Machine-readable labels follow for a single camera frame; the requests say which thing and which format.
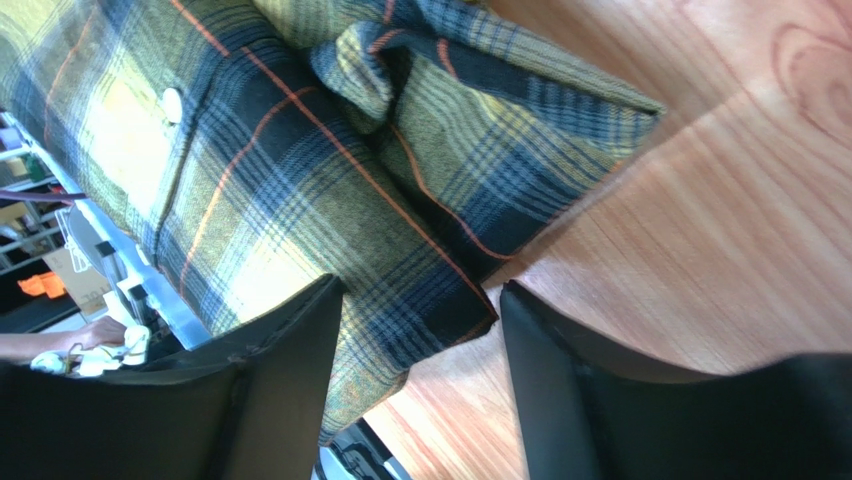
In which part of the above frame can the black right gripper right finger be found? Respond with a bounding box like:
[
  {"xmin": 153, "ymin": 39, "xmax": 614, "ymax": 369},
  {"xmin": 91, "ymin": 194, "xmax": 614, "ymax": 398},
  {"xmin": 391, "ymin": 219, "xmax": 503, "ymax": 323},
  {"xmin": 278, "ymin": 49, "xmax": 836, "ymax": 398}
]
[{"xmin": 500, "ymin": 281, "xmax": 851, "ymax": 479}]

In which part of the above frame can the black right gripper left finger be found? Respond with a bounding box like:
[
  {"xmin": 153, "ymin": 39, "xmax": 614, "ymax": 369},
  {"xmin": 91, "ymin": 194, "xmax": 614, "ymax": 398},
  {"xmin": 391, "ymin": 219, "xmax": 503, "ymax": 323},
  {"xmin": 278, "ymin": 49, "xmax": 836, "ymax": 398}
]
[{"xmin": 1, "ymin": 275, "xmax": 343, "ymax": 479}]

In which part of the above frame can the yellow black plaid shirt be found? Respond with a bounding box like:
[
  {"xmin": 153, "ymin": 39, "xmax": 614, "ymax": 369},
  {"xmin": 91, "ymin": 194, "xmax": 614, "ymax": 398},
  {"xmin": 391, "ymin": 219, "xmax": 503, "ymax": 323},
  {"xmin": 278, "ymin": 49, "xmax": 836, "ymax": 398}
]
[{"xmin": 1, "ymin": 1, "xmax": 664, "ymax": 441}]

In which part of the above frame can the person forearm in background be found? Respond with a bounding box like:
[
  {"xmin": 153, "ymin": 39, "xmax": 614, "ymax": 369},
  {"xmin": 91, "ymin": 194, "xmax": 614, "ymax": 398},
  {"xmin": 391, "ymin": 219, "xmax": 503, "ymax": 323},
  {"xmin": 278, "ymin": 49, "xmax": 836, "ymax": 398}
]
[{"xmin": 1, "ymin": 316, "xmax": 127, "ymax": 363}]

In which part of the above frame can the background shelf with boxes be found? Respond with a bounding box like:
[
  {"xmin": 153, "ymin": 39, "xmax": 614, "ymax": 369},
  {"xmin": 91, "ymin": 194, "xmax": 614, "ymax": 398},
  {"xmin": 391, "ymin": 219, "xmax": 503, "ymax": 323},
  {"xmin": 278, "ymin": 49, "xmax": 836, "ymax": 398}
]
[{"xmin": 1, "ymin": 117, "xmax": 109, "ymax": 333}]

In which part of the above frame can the aluminium frame rail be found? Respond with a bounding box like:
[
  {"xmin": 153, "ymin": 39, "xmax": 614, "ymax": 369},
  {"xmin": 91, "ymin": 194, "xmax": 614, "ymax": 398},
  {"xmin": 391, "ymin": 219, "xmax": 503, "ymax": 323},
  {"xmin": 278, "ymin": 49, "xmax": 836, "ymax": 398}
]
[{"xmin": 1, "ymin": 111, "xmax": 213, "ymax": 350}]

+++

Instructions for the task: Each line of the material needs to be given again exactly, without any of its pictures.

Solved exercise:
Machine-readable labels follow for a single camera frame; the requests say which thing and which format.
In which part of the above frame can the black right gripper right finger be found? Respond with a bounding box like:
[
  {"xmin": 153, "ymin": 39, "xmax": 614, "ymax": 369},
  {"xmin": 91, "ymin": 194, "xmax": 614, "ymax": 398},
  {"xmin": 391, "ymin": 219, "xmax": 503, "ymax": 323},
  {"xmin": 278, "ymin": 49, "xmax": 836, "ymax": 398}
]
[{"xmin": 500, "ymin": 281, "xmax": 851, "ymax": 479}]

In which part of the above frame can the black right gripper left finger be found? Respond with a bounding box like:
[
  {"xmin": 153, "ymin": 39, "xmax": 614, "ymax": 369},
  {"xmin": 91, "ymin": 194, "xmax": 614, "ymax": 398},
  {"xmin": 391, "ymin": 219, "xmax": 503, "ymax": 323},
  {"xmin": 278, "ymin": 49, "xmax": 836, "ymax": 398}
]
[{"xmin": 1, "ymin": 275, "xmax": 343, "ymax": 479}]

In which part of the above frame can the yellow black plaid shirt be found? Respond with a bounding box like:
[
  {"xmin": 153, "ymin": 39, "xmax": 614, "ymax": 369},
  {"xmin": 91, "ymin": 194, "xmax": 614, "ymax": 398},
  {"xmin": 391, "ymin": 219, "xmax": 503, "ymax": 323},
  {"xmin": 278, "ymin": 49, "xmax": 836, "ymax": 398}
]
[{"xmin": 1, "ymin": 1, "xmax": 664, "ymax": 441}]

In which part of the above frame can the person forearm in background be found? Respond with a bounding box like:
[
  {"xmin": 153, "ymin": 39, "xmax": 614, "ymax": 369},
  {"xmin": 91, "ymin": 194, "xmax": 614, "ymax": 398},
  {"xmin": 391, "ymin": 219, "xmax": 503, "ymax": 323},
  {"xmin": 278, "ymin": 49, "xmax": 836, "ymax": 398}
]
[{"xmin": 1, "ymin": 316, "xmax": 127, "ymax": 363}]

In which part of the above frame can the background shelf with boxes be found? Respond with a bounding box like:
[
  {"xmin": 153, "ymin": 39, "xmax": 614, "ymax": 369},
  {"xmin": 91, "ymin": 194, "xmax": 614, "ymax": 398},
  {"xmin": 391, "ymin": 219, "xmax": 503, "ymax": 323},
  {"xmin": 278, "ymin": 49, "xmax": 836, "ymax": 398}
]
[{"xmin": 1, "ymin": 117, "xmax": 109, "ymax": 333}]

In which part of the above frame can the aluminium frame rail be found? Respond with a bounding box like:
[
  {"xmin": 153, "ymin": 39, "xmax": 614, "ymax": 369},
  {"xmin": 91, "ymin": 194, "xmax": 614, "ymax": 398},
  {"xmin": 391, "ymin": 219, "xmax": 503, "ymax": 323},
  {"xmin": 278, "ymin": 49, "xmax": 836, "ymax": 398}
]
[{"xmin": 1, "ymin": 111, "xmax": 213, "ymax": 350}]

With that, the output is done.